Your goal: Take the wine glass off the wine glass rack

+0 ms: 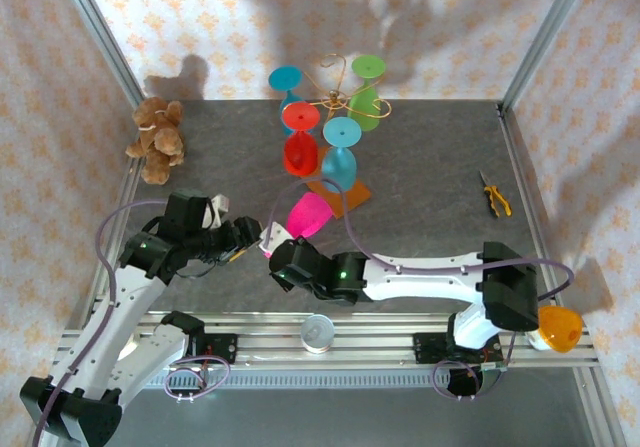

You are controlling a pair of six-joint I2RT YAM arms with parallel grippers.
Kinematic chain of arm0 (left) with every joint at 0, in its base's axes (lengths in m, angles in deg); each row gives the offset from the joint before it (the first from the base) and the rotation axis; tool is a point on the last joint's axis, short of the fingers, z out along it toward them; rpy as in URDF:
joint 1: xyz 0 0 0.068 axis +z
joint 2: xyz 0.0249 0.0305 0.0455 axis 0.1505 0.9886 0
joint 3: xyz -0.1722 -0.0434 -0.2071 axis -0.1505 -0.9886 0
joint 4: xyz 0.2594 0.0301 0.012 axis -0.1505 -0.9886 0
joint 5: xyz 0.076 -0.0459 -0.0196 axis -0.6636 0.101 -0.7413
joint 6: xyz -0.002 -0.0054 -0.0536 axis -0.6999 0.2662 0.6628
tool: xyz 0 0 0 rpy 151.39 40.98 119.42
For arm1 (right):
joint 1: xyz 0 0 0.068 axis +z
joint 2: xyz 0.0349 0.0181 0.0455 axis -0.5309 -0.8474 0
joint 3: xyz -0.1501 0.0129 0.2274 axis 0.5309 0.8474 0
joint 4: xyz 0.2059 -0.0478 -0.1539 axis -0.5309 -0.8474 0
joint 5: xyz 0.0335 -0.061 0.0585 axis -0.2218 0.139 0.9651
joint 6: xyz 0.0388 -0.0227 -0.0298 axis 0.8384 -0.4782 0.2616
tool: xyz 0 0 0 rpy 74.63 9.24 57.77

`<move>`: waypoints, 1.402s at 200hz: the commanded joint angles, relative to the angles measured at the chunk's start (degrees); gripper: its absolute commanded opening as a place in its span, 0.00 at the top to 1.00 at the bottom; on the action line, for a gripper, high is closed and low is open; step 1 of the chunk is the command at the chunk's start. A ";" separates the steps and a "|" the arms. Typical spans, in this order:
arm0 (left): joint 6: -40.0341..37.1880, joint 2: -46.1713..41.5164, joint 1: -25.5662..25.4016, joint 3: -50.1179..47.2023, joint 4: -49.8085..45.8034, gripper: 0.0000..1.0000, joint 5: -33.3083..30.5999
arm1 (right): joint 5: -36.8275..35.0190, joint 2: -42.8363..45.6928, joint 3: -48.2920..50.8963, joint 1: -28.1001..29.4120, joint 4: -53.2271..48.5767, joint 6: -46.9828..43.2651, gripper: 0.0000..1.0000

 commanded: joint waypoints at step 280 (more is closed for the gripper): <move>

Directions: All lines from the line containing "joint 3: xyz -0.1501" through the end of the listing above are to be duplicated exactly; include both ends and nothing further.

Result for this exercise:
joint 3: xyz -0.1501 0.0129 0.2274 axis 0.5309 0.8474 0
joint 4: xyz 0.2059 -0.0478 -0.1539 axis -0.5309 -0.8474 0
joint 5: xyz 0.0335 -0.061 0.0585 axis -0.2218 0.139 0.9651
joint 6: xyz 0.0388 -0.0227 -0.0298 axis 0.8384 -0.4782 0.2616
tool: xyz 0 0 0 rpy 74.63 9.24 57.77

`<move>`: waypoints, 1.402s at 200hz: the commanded joint angles, relative to the angles measured at the chunk's start (degrees); gripper: its absolute commanded opening as a place in its span, 0.00 at the top to 1.00 at the bottom; on the action line, for a gripper, high is closed and low is open; step 1 of the chunk is the command at the chunk's start. A ";" separates the steps and a "|" the arms. Typical spans, in this order:
arm0 (left): joint 6: -40.0341..37.1880, joint 2: -46.1713..41.5164, joint 1: -25.5662..25.4016, joint 3: -50.1179..47.2023, joint 4: -49.8085..45.8034, gripper: 0.0000..1.0000, joint 5: -33.3083..30.5999
arm1 (right): joint 5: -36.8275..35.0190, joint 2: -42.8363..45.6928, joint 3: -48.2920..50.8963, joint 1: -28.1001..29.4120, joint 4: -53.2271..48.5767, joint 6: -46.9828..43.2651, gripper: 0.0000..1.0000

 commanded: joint waypoints at step 280 (more is closed for the gripper): <move>

With this, the answer is done.